Aids Patient Care and Stds, Volume 37, pp 11-21; https://doi.org/10.1089/apc.2022.0183
Current guidelines recommend screening people with HIV (PWH) for bone disease using predictive tools developed for the general population, although data on PWH are scarce. In this study, we assessed the performance of FRAX and QFracture scoring systems to predict the occurrence of fragility fractures in a prospective cohort of 17,671 adults with human immunodeficiency virus (HIV) included in the HIV/AIDS research network (CoRIS) in Spain. The survival estimates of fragility fractures during follow-up were calculated and FRAX and QFracture scores were computed at cohort inclusion.
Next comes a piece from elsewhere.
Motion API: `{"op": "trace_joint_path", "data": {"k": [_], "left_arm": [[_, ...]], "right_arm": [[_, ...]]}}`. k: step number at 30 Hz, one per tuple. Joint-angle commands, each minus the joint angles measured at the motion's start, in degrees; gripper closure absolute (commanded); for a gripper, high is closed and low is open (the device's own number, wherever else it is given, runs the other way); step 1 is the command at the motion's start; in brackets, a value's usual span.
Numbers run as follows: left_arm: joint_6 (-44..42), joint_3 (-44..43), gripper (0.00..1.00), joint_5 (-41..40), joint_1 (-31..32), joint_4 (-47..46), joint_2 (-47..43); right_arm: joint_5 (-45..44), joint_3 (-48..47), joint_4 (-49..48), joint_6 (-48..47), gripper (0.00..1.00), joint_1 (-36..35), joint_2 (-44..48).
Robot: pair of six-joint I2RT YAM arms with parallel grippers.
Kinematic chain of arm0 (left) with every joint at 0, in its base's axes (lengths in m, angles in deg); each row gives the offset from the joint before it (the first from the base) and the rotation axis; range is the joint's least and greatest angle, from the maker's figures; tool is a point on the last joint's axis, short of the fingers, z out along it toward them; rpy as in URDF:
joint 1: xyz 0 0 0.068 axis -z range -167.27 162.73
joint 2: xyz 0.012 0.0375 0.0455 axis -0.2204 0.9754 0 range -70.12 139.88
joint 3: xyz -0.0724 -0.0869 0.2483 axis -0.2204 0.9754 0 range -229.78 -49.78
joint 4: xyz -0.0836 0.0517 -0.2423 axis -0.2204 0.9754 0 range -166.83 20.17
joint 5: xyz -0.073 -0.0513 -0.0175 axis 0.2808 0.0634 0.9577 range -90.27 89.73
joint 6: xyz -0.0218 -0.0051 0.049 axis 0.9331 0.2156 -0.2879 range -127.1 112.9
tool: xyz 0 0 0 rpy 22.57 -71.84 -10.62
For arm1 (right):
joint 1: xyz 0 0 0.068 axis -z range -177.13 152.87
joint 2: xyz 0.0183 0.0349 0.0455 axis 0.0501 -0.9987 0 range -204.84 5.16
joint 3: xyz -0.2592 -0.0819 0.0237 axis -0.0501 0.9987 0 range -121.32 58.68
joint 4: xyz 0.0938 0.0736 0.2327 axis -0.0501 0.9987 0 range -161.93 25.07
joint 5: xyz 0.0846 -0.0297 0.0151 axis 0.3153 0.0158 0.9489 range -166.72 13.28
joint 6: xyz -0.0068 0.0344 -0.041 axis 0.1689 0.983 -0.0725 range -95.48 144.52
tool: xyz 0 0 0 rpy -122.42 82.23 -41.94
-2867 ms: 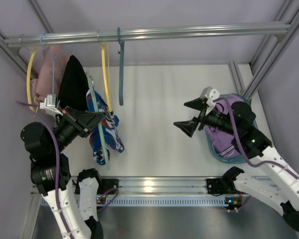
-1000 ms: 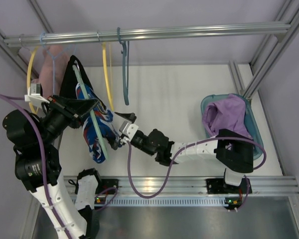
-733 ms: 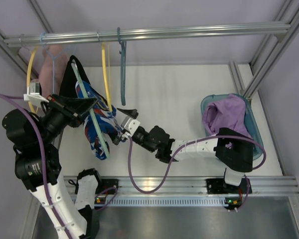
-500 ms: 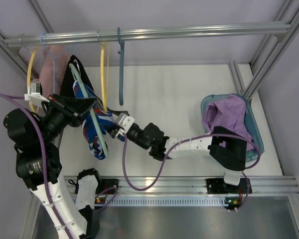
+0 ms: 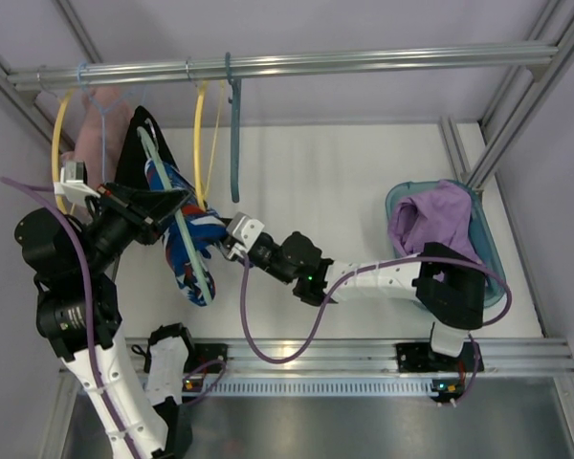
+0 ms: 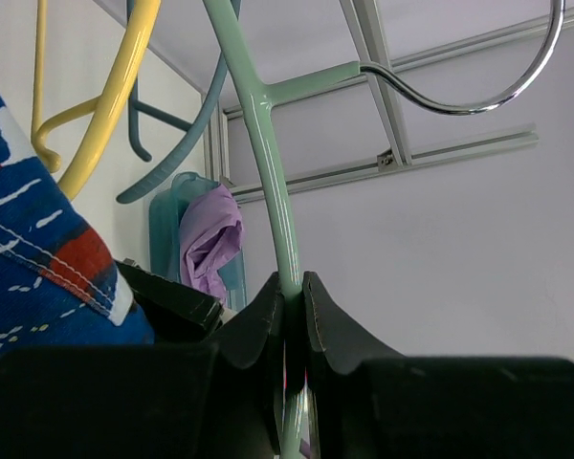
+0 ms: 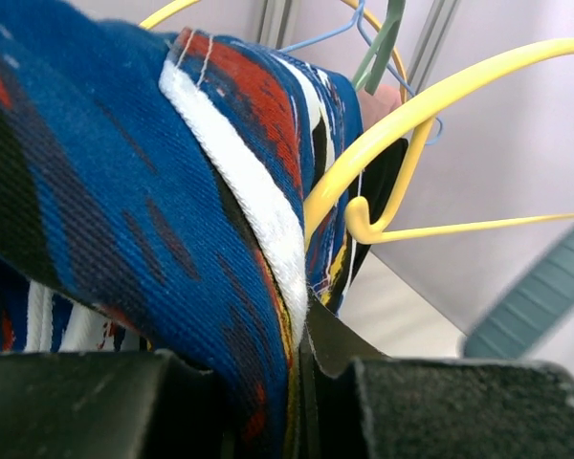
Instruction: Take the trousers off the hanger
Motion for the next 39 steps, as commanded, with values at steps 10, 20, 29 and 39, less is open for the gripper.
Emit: {"op": "trace_joint_path", "data": {"k": [10,20,29,39], "left_arm": [[-2.7,3.6,1.00,0.6,-0.1,-7.2,-2.1],[0.0,-2.9,1.00,2.5,-0.5,-9.0,1.5],[0.3,-4.4,1.00,2.7,-0.6,-9.0,2.4],[0.5,-5.0,1.00,2.9,-0.6,-9.0,2.6]], "right_arm": [[3.2,1.7,-1.9,2.5,1.00,0.4,13.9],[6.9,4.4,-4.7,2.2,1.00,-1.3,8.9],[11.6,-0.7,-7.1,1.8,0.52,-4.9,3.8],[3.0,-8.3,-6.9,1.8,0.41,-6.8,-2.7]]}}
For both tools, discriminatory measures and the observed-to-expected (O/E) ratios were assessed. During a follow-up time of 42,411.55 person-years, 113 fragility fractures were recorded. Areas under the curve were 0.66 [95% confidence interval (95% CI) 0.61–0.71] for FRAX and 0.67 (95% CI 0.62–0.73) for QFracture for major osteoporotic fractures, and 0.72 (95% CI 0.57–0.88) and 0.81 (95% CI 0.68–0.95) for hip fracture, respectively. The O/E was 1.67 for FRAX and 5.49 for QFracture for major osteoporotic fractures, and 11.23 for FRAX and 4.87 for QFracture for hip fractures. Moreover, O/E raised as the risk increased for both tools and in almost all age groups. When using the recommended assessment thresholds, <6% and 10% of major osteoporotic and hip fractures would have been identified, respectively. In conclusion, FRAX and QFracture displayed acceptable discrimination, although both tools significantly underestimated the risk of fragility fractures in PWH. The recommended assessment thresholds may not be appropriate for this population as they were unable to identify individuals with fragility fractures during follow-up.